Webinar Summary—Innovative Formulation Technologies for Candidate Selection and Optimization

Thursday, September 29, 2011; 12:30 pm–2:00 pm
Conducted by Deborah Walker, Ph.D., and
Brian Farrer, Ph.D., Merck & Company
Moderated by Caroline McGregor, Ph.D.
Panelist: Annette Bak, Ph.D. 

About the Webinar  

Enabling formulation technologies can be extremely valuable to test proof of concept for a particular mechanism despite limitations in the pharmaceutical or 'drug-like' properties of tool compounds which have been shown to be potent in vitro.

Formulation development during early drug discovery can involve several challenges particularly limited drug supply, a need for rapid turnaround, and limited development time. It is frequently reported that the percentage of drug candidates that are limited by poor solubility is increasing. These poorly soluble compounds can be challenging and typically require enabling formulations. This trend creates challenges for teams who must drive in-vivo exposures higher for animal toxicology studies. For some mechanisms, there can also be Cmax driven adverse events or a need to maintain plasma exposures for extended periods of time to sustain efficacy which can require formulations to modify the PK profile.
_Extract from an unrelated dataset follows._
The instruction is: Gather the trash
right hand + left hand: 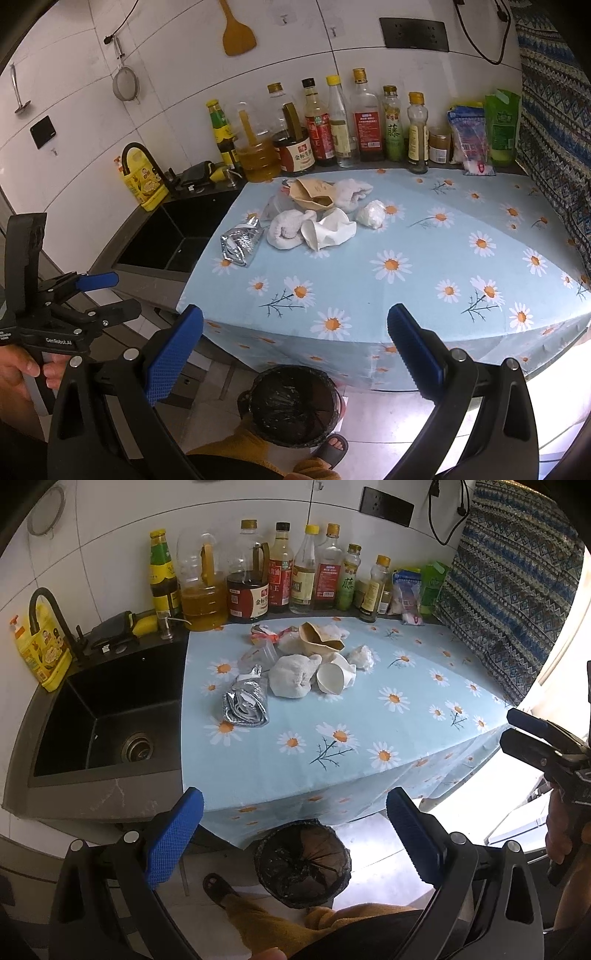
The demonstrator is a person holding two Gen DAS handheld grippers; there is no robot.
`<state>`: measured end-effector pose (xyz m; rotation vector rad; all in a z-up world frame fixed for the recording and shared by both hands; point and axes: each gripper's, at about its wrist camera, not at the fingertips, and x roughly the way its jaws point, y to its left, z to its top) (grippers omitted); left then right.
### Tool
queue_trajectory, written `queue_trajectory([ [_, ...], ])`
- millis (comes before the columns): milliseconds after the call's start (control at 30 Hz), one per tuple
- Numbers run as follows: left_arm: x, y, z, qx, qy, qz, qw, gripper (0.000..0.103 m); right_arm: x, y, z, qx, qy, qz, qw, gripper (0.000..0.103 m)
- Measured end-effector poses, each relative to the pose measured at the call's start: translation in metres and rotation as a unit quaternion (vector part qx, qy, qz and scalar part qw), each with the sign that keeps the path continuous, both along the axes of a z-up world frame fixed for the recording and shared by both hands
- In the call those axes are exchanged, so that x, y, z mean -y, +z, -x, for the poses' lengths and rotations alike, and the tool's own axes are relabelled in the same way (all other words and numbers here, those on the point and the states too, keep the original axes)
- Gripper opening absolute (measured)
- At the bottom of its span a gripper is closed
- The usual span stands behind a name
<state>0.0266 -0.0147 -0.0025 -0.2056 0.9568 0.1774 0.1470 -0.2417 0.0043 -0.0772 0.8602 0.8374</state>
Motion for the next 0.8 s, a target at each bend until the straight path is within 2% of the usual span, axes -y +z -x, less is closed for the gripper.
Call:
queue_trajectory([
  [800,-0.005,-0.005,-0.006,-0.002,-0.007,0.010,0.9999,0.096,-0.013,-0.001,0.009,0.000,0.014,0.006,1.000,0.099],
])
Application of versatile formulation tools and drug delivery devices is fast becoming an important tool for the discovery preformulation scientist and many enabling technologies are available for the formulator to consider, including lipids, cosolvents, surfactants, nanoparticles, amorphous solid dispersions, and others.

This webinar reviews various enabling technologies employed to meet the needs of early discovery compounds.

Webinar Agenda 

• Alternate material sparing formulation strategies for nanosuspensions 
• Small scale amorphous dispersion techniques 
• Tablet/capsule formulations for rat studies using SMEDDS and co-solvent matrices 
• Medical devices to obtain high exposure for pharmacology studies 
• Strategies to modify PK profile such as sustained release formulation and modified dosing regimens

About the Presenters  

Deborah WalkerDeborah Walker is a Research Fellow within the Basic Pharmaceutical Sciences department at MRL Boston. Since starting a small satellite Preformulation group (2005) and as a member of the Basic Pharmaceutical Sciences team (2009), she has made significant contributions to several programs through various stages from discovery to early development and post-PCC support within the Oncology, Neuroscience, Respiratory and Immunology franchises. Deborah has also lead small teams representing functions within Pharmaceutical Sciences and Process Chemistry to enable the transition of clinical candidates through safety studies and FIH. Her current interests focus on the development of analytical tools to enable physical property optimization within early Discovery.

In 1991, Deborah joined Merck Sharpe and Dohme in Australia after completing her B.Sc. at the UTS Sydney. After starting in Quality Operations, she relocated to the US in late 1993 to work in Regulatory and Analytical Sciences in MMD West Point. After obtaining a M.Sc. at Saint Joseph’s University in 1998, she pursued a PhD in chemistry at Princeton University in the laboratory of Professor Daniel Kahne. In 2004, Deborah returned to MMD (Vaccine and Quality Operations) and then joined the Pharmaceutical Research department in MRL as a research chemist in 2005.

Brian FarrerBrian Farrer is currently a Research Fellow at Merck in Kenilworth, New Jersey. He has been involved with preclinical formulation since 2003 when he joined Pharmaceutical Chemistry at Merck in Rahway, New Jersey. Current research interests involve controlled release formulation in preclinical space and assessing drug developability. He was an NIH postdoctoral fellow in chemistry at the University of Michigan from 1999 to 2002 where he investigated de novo mettaoprotein design and received his BS from Northwestern University and Ph.D. in inorganic chemistry from the University of North Carolina at Chapel Hill where he studied nucleic acid oxidation. He has authored a number of publications for peer reviewed journals.